Deficiency of autophagy in dendritic cells protects against experimental autoimmune encephalomyelitis [Immunology]

July 30th, 2014 by Bhattacharya, A., Parillon, X., Zeng, S., Han, S., Eissa, N. T.

Dendritic cells (DCs) are the most potent antigen presenting cells (APCs) in the immune system. DCs present antigens to CD8 and CD4 T cells in the context of class I or II MHC. Recent evidence suggests that autophagy, a conserved intracellular degradation pathway, regulates class II antigen presentation. In vitro studies have shown that deletion of autophagy-related genes reduced antigen presentation by APCs to CD4 T cells.
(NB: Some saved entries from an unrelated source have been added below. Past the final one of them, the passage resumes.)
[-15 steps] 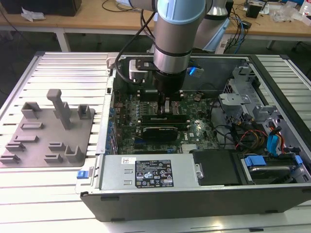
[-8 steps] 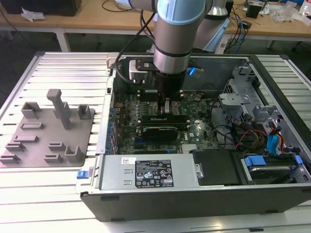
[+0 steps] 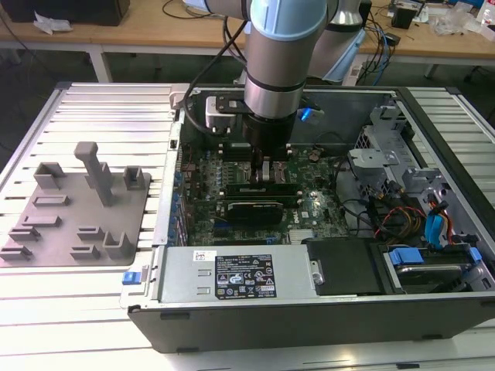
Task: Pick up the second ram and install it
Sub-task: 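Insert the second ram into the second slot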
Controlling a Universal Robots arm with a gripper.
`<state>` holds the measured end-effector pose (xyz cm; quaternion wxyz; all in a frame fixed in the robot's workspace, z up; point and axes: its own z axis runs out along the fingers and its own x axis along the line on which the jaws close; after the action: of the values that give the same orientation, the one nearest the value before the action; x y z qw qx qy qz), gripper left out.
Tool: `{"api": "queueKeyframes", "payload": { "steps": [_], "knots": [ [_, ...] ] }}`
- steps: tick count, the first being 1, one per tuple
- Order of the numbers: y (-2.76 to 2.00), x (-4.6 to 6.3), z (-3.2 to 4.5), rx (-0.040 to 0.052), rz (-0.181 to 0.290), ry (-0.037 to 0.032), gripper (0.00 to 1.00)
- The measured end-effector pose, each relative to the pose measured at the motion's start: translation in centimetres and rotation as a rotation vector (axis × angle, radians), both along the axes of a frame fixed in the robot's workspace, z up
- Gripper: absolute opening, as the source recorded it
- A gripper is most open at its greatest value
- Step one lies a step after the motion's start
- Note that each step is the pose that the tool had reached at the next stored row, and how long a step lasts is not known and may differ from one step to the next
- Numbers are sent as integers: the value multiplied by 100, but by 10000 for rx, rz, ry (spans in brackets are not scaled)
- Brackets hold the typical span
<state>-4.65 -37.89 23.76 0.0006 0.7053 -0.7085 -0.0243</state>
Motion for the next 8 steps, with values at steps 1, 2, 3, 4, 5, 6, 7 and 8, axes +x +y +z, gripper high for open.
{"api": "queueKeyframes", "payload": {
  "steps": [1,2,3,4,5,6,7,8],
  "knots": [
    [0,0,-1,0,0,0,9],
    [0,0,-1,0,0,0,9],
    [0,0,-2,3,0,0,9],
    [0,0,-3,38,0,-3,9],
    [1,0,-3,75,0,-5,9],
    [1,0,-3,76,0,-5,9],
    [0,0,-3,75,-4,-4,9],
    [-1,0,-4,75,-33,-3,9]
  ]
}}
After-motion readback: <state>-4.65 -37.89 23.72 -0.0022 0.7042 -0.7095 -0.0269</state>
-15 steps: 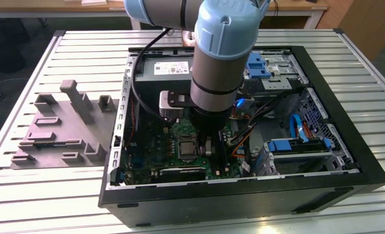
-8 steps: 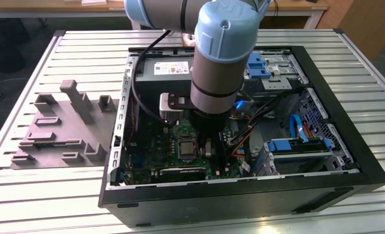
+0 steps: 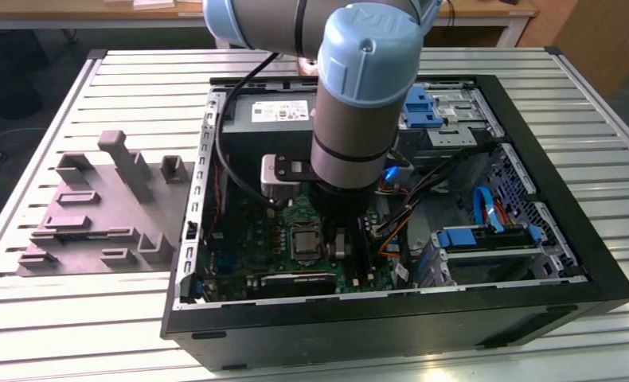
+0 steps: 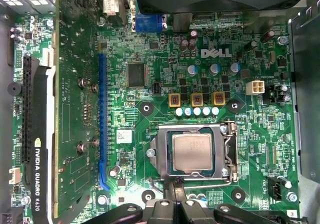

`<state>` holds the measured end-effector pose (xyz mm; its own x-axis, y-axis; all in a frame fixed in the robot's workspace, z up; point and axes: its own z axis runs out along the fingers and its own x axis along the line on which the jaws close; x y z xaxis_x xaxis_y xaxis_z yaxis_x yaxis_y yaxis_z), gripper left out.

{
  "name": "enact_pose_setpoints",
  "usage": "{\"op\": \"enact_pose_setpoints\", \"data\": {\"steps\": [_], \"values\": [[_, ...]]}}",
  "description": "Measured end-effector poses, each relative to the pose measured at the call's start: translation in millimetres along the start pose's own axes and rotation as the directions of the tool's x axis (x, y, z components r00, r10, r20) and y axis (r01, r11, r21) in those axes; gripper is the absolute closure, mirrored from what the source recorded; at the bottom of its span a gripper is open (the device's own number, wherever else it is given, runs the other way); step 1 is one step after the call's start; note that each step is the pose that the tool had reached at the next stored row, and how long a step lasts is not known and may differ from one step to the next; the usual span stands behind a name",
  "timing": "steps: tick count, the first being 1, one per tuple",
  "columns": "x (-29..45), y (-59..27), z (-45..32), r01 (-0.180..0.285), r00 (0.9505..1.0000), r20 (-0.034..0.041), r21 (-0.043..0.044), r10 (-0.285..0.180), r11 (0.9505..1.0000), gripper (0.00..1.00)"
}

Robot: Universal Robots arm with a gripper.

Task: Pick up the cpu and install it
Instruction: 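Install the first cpu locking lever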

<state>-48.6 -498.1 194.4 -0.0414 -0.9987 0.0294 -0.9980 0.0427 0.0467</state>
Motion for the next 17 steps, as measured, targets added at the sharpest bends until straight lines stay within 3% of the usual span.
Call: {"op": "enact_pose_setpoints", "data": {"steps": [17], "values": [[-0.2, -0.9, 4.4, 0.002, 1.0, -0.0002, 0.0, -0.002, 1.0, 0.89]]}}
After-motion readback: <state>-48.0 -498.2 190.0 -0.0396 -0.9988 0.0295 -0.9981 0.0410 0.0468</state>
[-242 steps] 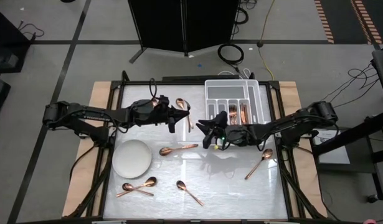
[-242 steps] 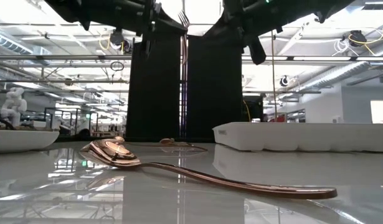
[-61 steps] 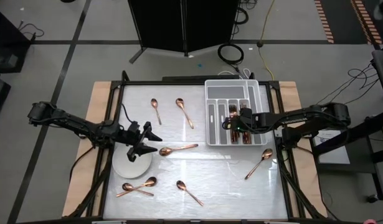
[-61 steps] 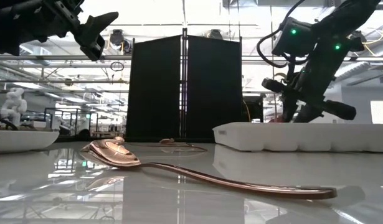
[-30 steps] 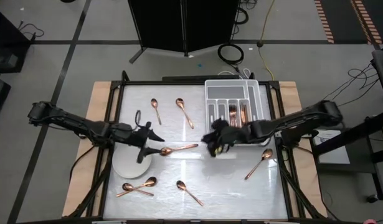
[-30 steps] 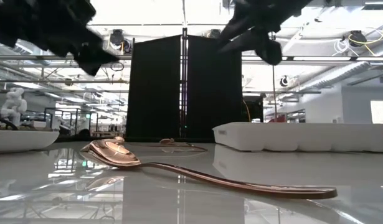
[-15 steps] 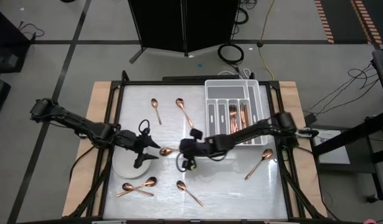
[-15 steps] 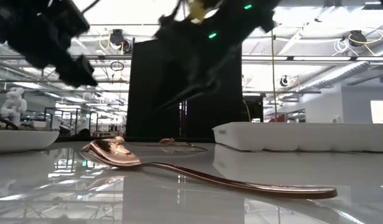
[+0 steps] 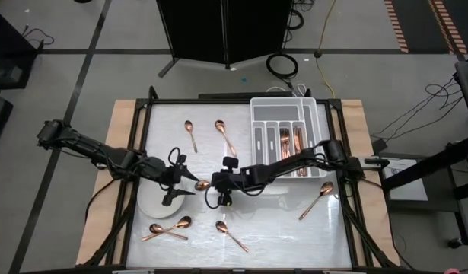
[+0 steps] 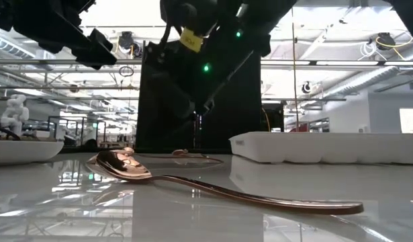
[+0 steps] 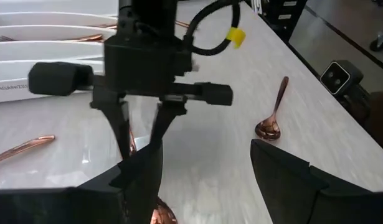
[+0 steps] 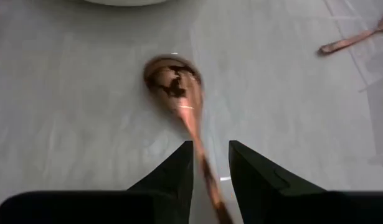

In vivo studies confirmed these findings in the context of infectious diseases. However, the relevance of autophagy-mediated antigen presentation in autoimmunity remains to be elucidated. Here we report that loss of autophagy-related gene 7 (Atg7) in DCs ameliorated experimental autoimmune encephalomyelitis (EAE), a CD4 T cell-mediated mouse model of multiple sclerosis, by reducing in vivo priming of T cells. In contrast, severity of hapten-induced contact hypersensitivity, in which CD8 T cells and NK cells play major roles, was unaffected. Administration of autophagy-lysosomal inhibitor chloroquine, before EAE onset, delayed disease progression, and when administered after the onset, reduced disease severity. Our data show that autophagy is required in DCs for induction of EAE, and suggest that autophagy might be a potential target for treating CD4 T cell-mediated autoimmune conditions.